Едва Порыжелов вернулся с защиты диссертации в свой главк, как ему позвонил старый школьный товарищ Коля Мишустин:
— Приходи сегодня ко мне. У меня дочка родилась.
Вместо того чтобы выразить горячую радость по поводу рождения дочки, Дмитрий Степанович скептически произнёс:
— Так-так… У тебя, значит, дочка? Но ты уверен, что она твоя?
Мишустин был человеком очень ревнивым, и слова насчёт того, уверен ли он, заронили в его сердце сомнение. Приглашение он отменил.
То, что делал и как поступал Порыжелов, ни с какой логикой не согласовывалось и напоминало бред.
А это и на самом деле был бред. Всё, о чём здесь рассказывалось, Порыжелов увидел во сне.
Он только что проснулся и тихо лежал в постели, размышляя об ужасах прошедшей ночи. Бывают же такие нелепые сны!
Впрочем, такие ли уж нелепые?
В ушах Дмитрия Степановича звучали возбуждённые голоса Малинкина, Брынзеватого и. Мишустина:
— Дима, у меня день рождения. Приходи. Ты не можешь отказаться. Тяпнем знатно!
— Степаныч, после защиты диссертации у меня сабантуй. Есть «Столичная», ямайский ром и коньяк «Двин».
— Порыжелов, отметим мою дочку! Мы же с тобой на одной парте сидели. Не придёшь — всем скажу; сволочь и зазнался. В холодильнике — шесть бутылок. И все ждут тебя.
Дмитрий Степанович повернулся и ощутил тупую, ломящую боль в голове. Отчего же болит голова? Ах да, вчера он был у одного приятеля, сын которого только что окончил музыкальную школу. Ну, и по этому поводу…
Приятель — хороший, заслуженный человек, обидеть его было нельзя. Порыжелов к нему поехал. Правда, с опозданием. Когда он появился перед пиршественным столом, все гости закричали:
— Штрафную Порыжелову!
Дмитрий Степанович пить не хотел, стопку пригубил и отставил. Но это незамеченным не прошло. Приятель, отец окончившего музыкальную школу, возмутился:
— Брось ты эти штучки, Дима! У нас такая традиция — пить до дна.
И Порыжелов пил. Потом как-то добрался домой.
— И после всего этого — такой сон.
Чем его объяснить? Видимо, тем, что у Дмитрия Степановича появилось желание нарушить традиции. Надо же когда-то и трезвым быть!
1963
ПУЗЫРЁВ
(Рассказ ревизора)
Образ жизни у меня кочевой. Езжу по городам, ревизии провожу. И столько людей разных встречать приходится и говорить с ними, что всех и не упомнишь.
Иду иногда по улице какого-нибудь областного центра, а меня окликают, руку протягивают:
— Здравствуйте!
Здороваюсь, смотрю на собеседника. Лицо вроде знакомое, а вот где видел, не знаю и по фамилии назвать не могу.
А недавно бродячая судьба снова столкнула меня с Пузырёвым. Ну, этого забыть невозможно.
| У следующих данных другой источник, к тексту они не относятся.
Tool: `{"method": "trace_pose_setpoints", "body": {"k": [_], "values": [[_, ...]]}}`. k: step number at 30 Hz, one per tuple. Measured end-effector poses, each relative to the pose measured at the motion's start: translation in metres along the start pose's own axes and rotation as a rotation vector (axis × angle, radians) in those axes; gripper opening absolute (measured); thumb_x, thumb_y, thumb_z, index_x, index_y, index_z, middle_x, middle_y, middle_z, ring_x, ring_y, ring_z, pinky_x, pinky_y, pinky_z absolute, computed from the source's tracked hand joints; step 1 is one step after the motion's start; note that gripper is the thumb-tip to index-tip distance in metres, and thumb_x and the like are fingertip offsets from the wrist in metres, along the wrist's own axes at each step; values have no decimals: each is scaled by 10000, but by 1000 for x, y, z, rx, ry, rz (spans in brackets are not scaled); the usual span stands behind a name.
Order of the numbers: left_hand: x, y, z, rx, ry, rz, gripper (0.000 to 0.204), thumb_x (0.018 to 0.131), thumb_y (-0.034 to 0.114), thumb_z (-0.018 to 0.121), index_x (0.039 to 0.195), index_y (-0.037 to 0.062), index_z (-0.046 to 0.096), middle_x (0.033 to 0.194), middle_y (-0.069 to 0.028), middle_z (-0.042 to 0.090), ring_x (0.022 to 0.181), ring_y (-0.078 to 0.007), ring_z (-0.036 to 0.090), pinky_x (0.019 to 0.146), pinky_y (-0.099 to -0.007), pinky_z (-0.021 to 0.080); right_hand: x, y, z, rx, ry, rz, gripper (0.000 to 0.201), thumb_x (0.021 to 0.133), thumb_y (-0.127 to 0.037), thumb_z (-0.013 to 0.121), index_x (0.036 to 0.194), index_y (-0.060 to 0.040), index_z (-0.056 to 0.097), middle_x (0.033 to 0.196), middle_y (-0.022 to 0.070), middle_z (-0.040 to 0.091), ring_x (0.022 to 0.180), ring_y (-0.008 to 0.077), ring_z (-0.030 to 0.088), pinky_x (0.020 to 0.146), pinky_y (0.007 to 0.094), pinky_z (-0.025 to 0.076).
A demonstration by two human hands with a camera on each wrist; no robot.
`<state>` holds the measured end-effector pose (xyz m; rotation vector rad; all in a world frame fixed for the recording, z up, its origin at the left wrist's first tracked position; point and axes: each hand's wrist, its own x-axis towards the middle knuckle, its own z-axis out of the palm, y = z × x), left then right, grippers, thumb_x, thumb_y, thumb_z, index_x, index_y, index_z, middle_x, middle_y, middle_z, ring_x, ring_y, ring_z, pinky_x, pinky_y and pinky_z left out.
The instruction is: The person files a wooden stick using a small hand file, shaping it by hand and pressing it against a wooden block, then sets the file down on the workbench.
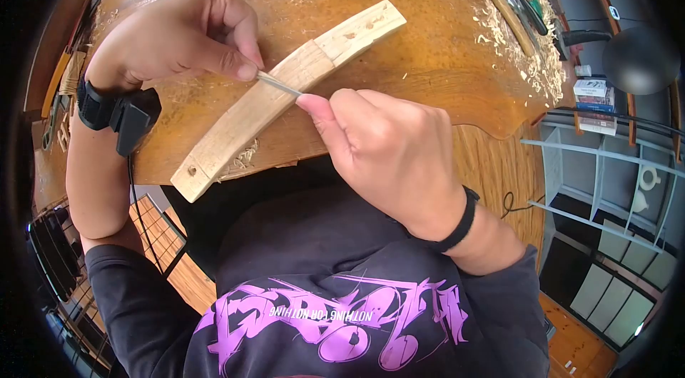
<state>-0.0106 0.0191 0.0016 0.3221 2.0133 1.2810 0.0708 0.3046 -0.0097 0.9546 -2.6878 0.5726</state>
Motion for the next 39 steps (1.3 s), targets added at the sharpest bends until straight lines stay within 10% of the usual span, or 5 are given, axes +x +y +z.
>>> {"method": "trace_pose_setpoints", "body": {"k": [30,33,39], "values": [[7,2,2,7,-10,-11,130,903,19,878,1003,-10,800,902,-32,799,792,-66,722,734,-197,545,-5,24,6,48,95,-81,351,923,-211,866,683,-102,635,600,53,567,517,271,603,475,402,443],[5,-1,1,-25,-13,2,120,915,23,868,1007,-9,798,908,-26,796,808,-62,723,759,-195,547,-17,32,-7,106,40,-24,368,962,-213,844,685,-70,647,594,69,575,499,260,580,479,374,434],[4,-1,5,-59,-42,5,85,948,37,839,1003,-12,796,907,-6,781,830,-53,713,786,-199,543,-17,19,-25,726,-199,628,319,1078,-195,740,830,5,717,660,30,633,607,71,552,560,278,417]]}}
Впервые я пожал ему руку несколько лет назад, когда ревизовал республиканскую базу тары. Если не ясно, уточню: база снабжает разные организации бочками, ящиками, бумажными мешками и всякими прочими ёмкостями.
Застать на месте её управляющего было просто невозможно. Мне говорили: «Пузырёв в облисполкоме», «Пузырёв на сессии», «Пузырёв на комиссии».
Я звонил и туда и сюда, но обнаружить этого неуловимого человека не мог нигде.
«Какая странность, — думал я, — с министром легче встретиться, чем с этим хранителем бочек и бумажных мешков!»
Мои раздумья прервал старичок вахтёр:
— В исполкоме, вам сказали, наш Виктор Васильевич? А вы прямо туда и ступайте. Он где-нибудь в коридоре на подоконнике сидит, ногами болтает. Любит он там бывать…
Заметив моё недоумение, старичок добавил:
— Идите, идите. А как опознать его, сейчас скажу: высокий такой, с лысинкой, но моложавый. Костюм в полоску.
Приметы оказались точными. Пузырёва я нашёл на втором этаже. Он сидел на подоконнике и вол тихую беседу с каким-то мужчиной. Судя по тому, что оба непрестанно улыбались, речь шла о приятном и весёлом.
— Простите, вы будете Пузырёв? — спросил я обладателя полосатого костюма.
— Да, — ответил он, и улыбка мгновенно исчезла с его лица. Оно выражало теперь великую серьёзность, даже государственную озабоченность.
Потом я видел Пузырёва ещё несколько раз, и «секрет подоконника» мне стал ясен. Тарная база страшно тяготила Пузырёва. Он жаждал деятельности более широких масштабов. Но поле для неё ему не предоставляли.